- **PROBLEM**
Look for "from" in every line of the listing. Copy the lines that have it.

- **RECORDED INFORMATION**

• • •

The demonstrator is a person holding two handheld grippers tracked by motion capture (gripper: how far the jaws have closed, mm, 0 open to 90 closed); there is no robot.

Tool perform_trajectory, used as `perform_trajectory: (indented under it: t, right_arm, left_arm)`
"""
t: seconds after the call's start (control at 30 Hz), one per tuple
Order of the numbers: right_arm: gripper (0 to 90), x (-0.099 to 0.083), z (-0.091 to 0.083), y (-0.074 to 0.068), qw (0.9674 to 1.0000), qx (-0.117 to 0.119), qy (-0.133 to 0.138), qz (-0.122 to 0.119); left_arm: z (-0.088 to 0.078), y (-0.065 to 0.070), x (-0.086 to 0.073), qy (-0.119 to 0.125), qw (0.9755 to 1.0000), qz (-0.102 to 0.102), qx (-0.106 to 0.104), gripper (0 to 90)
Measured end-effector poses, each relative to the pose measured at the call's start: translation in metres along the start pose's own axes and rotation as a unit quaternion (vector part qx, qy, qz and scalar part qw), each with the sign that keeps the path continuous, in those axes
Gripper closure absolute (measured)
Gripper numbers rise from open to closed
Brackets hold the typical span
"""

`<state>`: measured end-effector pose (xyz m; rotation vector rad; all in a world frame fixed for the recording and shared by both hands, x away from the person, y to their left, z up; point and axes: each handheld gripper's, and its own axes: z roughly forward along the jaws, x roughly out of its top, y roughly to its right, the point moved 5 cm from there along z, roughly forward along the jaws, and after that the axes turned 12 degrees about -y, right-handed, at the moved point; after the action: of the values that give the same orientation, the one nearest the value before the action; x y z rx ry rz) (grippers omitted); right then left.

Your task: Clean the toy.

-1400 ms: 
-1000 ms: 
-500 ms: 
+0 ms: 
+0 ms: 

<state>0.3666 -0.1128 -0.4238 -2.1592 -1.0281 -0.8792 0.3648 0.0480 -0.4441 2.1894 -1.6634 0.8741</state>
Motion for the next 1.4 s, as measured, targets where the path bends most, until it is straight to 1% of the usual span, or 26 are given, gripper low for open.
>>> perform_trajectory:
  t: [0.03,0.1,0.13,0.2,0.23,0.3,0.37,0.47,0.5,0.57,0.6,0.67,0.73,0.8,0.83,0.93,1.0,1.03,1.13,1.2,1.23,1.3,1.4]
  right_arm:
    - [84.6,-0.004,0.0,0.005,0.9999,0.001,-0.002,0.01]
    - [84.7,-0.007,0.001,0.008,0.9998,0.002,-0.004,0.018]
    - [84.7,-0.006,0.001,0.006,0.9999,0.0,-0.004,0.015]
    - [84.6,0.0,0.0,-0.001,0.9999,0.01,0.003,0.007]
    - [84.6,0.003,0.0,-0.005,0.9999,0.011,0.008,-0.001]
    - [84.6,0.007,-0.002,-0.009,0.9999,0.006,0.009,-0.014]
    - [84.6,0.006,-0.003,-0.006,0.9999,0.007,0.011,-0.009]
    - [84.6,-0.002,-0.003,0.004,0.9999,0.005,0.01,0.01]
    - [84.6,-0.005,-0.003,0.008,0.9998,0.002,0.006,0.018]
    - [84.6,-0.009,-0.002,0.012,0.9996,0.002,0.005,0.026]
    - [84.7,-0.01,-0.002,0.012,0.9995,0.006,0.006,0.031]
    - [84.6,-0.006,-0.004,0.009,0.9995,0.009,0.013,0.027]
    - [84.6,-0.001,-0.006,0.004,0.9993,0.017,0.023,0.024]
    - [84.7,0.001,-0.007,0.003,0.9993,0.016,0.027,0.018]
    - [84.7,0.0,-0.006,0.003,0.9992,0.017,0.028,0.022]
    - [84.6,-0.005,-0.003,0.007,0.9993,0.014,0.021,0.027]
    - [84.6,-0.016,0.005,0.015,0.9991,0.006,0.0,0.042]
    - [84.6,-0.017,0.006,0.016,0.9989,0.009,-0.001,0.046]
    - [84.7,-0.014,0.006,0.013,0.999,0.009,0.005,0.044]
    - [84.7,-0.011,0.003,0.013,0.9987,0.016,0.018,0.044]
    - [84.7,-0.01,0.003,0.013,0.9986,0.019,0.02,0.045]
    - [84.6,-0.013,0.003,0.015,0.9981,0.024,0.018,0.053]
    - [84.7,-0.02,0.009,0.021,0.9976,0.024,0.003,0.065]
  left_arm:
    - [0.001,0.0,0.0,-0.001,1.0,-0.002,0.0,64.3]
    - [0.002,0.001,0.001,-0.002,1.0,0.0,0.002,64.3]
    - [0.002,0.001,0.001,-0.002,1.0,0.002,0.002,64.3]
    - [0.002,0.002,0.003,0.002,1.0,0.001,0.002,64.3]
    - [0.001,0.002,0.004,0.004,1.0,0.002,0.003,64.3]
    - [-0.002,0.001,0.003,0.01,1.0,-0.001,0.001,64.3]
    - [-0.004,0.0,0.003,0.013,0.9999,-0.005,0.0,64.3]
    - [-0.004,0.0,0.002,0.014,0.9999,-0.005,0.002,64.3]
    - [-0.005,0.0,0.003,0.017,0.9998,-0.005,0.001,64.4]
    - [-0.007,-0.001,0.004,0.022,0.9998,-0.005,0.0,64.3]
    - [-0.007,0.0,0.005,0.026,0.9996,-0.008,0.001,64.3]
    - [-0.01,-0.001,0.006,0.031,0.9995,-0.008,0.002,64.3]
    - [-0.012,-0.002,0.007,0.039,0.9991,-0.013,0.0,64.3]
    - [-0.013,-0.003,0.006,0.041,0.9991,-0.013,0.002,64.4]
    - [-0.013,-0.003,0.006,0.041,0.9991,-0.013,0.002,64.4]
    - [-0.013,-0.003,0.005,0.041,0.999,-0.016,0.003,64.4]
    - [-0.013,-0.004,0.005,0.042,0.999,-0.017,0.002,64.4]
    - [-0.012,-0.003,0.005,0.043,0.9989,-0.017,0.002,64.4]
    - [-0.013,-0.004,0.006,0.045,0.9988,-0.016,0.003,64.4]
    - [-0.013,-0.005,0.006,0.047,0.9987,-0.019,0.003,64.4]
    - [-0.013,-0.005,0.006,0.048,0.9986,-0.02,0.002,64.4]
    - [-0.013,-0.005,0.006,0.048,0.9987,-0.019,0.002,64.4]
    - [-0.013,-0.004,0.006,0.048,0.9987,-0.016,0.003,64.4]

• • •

- **EXERCISE RESULT**
Gripper numbers rise from open to closed
`<state>`: measured end-effector pose (xyz m; rotation vector rad; all in a world frame fixed for the recording and shared by both hands, x away from the person, y to their left, z up; point and axes: each handheld gripper's, and its own axes: z roughly forward along the jaws, x roughly out of its top, y roughly to its right, the point moved 5 cm from there along z, roughly forward along the jaws, and after that the axes turned 12 degrees about -y, right-handed, at the moved point; after the action: of the values that give the same orientation, the one nearest the value before the action; x y z rx ry rz) (grippers omitted); right then left.

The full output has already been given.